Paul’s favourite five

THE RESTAURANT

Two years ago I was able to go to La Rochelle Canteen in Shoreditch in London. It’s a restaurant built into the bike sheds in the grounds of an inner city school. It’s pretty minimalist, but I loved everything about it. They were serving simple things like roast chicken and vegetables, crab with lemon and mayo – it reminded me of St John’s Bread and Wine in London. Lots of simple things done really well.

THE HOTEL

I’ve always wanted to stay at the Grand Hotel Du Cap-Ferrat on the Côte D’Azur. It’s a five star hotel right on the coast in a part of France where all the stars have stayed and continue to stay - everyone from Winston Churchill to Elizabeth Taylor. If I won the Euromillions, that’s where I’d go.

THE INGREDIENT

Herbs. I love flat leaf parsley and chervil in particular, even though chervil is a herb that doesn’t seem to get used that much here. Along with butter, I use them in pretty much everything.

THE COOKBOOK

I love Moro: The Cookbook by Samantha Clark and Samuel Clark. It’s from Moro restaurant in London, which does Moorish-influenced Spanish food, and it’s just stunning. I’d love to open something like that here, but I don’t know if I ever will. If the stars aligned, that’s what I’d do.
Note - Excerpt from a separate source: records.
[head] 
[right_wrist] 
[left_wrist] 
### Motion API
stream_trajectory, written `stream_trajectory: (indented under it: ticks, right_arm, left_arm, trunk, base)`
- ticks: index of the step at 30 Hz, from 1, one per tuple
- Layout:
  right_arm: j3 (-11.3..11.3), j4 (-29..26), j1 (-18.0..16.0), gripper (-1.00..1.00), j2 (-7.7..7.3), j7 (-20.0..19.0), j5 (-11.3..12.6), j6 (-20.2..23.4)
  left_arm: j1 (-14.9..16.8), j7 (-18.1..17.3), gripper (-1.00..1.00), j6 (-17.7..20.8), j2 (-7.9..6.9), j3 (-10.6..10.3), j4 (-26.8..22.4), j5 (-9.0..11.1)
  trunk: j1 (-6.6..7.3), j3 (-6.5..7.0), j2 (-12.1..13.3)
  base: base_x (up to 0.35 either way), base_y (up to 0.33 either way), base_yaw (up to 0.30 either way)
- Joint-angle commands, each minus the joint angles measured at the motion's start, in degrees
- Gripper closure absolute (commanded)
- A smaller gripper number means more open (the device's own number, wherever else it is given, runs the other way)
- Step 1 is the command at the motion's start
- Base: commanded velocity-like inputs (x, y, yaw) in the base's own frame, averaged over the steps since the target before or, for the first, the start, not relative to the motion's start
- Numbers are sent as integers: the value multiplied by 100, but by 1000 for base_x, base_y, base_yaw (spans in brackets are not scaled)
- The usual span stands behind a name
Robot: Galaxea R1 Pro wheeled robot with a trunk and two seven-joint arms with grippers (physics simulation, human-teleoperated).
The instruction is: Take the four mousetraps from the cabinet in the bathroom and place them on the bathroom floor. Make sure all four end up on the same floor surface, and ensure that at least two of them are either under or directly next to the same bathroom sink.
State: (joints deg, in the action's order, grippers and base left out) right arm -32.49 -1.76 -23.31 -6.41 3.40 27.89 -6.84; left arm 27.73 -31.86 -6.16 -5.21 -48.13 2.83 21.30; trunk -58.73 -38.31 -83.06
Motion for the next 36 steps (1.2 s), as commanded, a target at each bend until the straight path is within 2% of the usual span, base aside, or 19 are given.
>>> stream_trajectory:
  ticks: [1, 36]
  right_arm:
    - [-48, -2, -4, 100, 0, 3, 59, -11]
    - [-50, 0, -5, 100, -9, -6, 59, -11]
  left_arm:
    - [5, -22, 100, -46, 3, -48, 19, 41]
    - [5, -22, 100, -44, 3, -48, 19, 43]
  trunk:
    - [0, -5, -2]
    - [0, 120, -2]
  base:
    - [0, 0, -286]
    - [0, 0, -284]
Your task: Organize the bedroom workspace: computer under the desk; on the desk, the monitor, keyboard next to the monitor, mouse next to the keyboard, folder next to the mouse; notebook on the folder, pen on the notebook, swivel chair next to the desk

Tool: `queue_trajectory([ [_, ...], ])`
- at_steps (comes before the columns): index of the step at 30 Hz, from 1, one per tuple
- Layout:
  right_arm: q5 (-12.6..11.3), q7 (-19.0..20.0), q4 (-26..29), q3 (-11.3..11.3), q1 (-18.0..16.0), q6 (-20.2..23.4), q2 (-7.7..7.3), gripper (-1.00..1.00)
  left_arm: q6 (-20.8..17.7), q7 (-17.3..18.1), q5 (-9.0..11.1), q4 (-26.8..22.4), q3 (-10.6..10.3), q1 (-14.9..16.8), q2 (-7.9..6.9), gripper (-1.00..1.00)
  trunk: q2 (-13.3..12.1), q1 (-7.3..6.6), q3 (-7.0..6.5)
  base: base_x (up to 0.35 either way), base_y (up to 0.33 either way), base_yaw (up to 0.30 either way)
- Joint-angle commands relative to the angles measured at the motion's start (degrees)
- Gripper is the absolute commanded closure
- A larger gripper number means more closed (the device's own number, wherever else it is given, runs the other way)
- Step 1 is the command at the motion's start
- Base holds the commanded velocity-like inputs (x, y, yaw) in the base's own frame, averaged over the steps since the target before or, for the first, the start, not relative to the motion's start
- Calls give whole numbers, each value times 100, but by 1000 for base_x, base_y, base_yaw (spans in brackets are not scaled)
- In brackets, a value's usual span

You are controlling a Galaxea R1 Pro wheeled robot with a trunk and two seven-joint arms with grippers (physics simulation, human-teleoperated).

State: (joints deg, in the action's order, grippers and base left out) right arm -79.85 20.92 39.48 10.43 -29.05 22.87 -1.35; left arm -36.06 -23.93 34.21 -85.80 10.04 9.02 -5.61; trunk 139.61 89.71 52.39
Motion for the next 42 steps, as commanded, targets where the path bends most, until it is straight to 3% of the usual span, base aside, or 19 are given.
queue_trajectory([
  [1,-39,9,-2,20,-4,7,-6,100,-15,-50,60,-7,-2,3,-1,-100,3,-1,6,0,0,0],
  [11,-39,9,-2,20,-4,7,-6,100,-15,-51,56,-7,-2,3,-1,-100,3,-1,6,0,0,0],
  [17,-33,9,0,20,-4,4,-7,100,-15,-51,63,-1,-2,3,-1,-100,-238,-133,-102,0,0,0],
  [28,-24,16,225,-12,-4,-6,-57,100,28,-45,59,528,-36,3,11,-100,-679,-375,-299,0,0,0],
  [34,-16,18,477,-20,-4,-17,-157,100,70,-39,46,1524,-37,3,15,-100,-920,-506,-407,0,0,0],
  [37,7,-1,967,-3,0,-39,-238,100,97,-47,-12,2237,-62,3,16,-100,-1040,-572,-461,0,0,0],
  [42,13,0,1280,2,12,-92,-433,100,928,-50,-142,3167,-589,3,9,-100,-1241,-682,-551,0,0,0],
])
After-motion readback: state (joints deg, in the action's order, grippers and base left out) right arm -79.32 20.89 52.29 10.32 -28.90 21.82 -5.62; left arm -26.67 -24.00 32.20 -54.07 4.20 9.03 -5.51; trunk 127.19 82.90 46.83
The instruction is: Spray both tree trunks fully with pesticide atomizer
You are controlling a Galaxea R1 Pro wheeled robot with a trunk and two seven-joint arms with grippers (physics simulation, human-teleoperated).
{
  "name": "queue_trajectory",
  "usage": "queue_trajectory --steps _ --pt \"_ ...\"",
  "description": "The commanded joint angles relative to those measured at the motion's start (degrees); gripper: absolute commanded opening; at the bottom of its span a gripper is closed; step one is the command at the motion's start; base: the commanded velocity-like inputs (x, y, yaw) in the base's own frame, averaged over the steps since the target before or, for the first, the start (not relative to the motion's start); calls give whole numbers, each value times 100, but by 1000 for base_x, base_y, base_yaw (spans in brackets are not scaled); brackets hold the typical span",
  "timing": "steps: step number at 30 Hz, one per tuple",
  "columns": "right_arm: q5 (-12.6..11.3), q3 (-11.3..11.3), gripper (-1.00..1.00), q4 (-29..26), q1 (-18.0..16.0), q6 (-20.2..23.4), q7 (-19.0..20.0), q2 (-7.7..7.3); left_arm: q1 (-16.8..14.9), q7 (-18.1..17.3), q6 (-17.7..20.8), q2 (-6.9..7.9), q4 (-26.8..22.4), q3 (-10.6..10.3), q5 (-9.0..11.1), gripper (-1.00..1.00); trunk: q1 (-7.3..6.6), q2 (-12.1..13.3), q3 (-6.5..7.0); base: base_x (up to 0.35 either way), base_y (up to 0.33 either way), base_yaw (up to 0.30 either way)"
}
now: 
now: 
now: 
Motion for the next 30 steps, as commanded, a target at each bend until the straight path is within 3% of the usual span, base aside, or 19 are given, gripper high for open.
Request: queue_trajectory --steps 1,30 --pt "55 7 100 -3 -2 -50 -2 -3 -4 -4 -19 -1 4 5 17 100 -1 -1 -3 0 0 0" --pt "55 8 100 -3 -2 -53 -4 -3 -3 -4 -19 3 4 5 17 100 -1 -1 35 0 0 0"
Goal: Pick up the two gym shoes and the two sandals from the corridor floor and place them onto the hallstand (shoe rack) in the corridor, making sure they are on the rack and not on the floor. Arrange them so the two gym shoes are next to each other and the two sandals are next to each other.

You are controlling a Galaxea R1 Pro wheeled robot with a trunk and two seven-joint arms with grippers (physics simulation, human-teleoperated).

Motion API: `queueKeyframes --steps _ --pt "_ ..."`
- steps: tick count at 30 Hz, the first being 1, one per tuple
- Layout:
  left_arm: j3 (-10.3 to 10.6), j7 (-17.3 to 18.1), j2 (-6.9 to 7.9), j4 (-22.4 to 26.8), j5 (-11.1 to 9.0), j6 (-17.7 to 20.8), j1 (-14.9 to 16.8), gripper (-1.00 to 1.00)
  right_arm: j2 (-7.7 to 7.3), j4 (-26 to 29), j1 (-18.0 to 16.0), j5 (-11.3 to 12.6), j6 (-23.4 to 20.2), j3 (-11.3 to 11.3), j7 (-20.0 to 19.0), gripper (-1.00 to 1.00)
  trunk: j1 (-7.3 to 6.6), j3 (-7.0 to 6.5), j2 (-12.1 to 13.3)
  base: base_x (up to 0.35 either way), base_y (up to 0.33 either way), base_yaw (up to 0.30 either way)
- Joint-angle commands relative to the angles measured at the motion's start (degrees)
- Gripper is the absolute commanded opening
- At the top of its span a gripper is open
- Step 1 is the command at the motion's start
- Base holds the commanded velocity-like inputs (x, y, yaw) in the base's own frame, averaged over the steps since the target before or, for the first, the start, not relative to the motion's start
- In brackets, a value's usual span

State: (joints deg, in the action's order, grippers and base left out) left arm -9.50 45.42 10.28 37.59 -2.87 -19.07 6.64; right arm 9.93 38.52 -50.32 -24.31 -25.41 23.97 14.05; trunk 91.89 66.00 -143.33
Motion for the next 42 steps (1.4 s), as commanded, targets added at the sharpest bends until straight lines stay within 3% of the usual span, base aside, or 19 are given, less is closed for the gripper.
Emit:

I love that book.

THE KITCHEN GADGET

I think a Sharpie is the most important thing you need in the kitchen. It keeps you organised and keeps everything running smoothly. They write on paper and clingfilm, so everything that gets prepped and stored in the fridge gets labelled and dated. Without that kind of info, we’d be lost. Everyone should have one.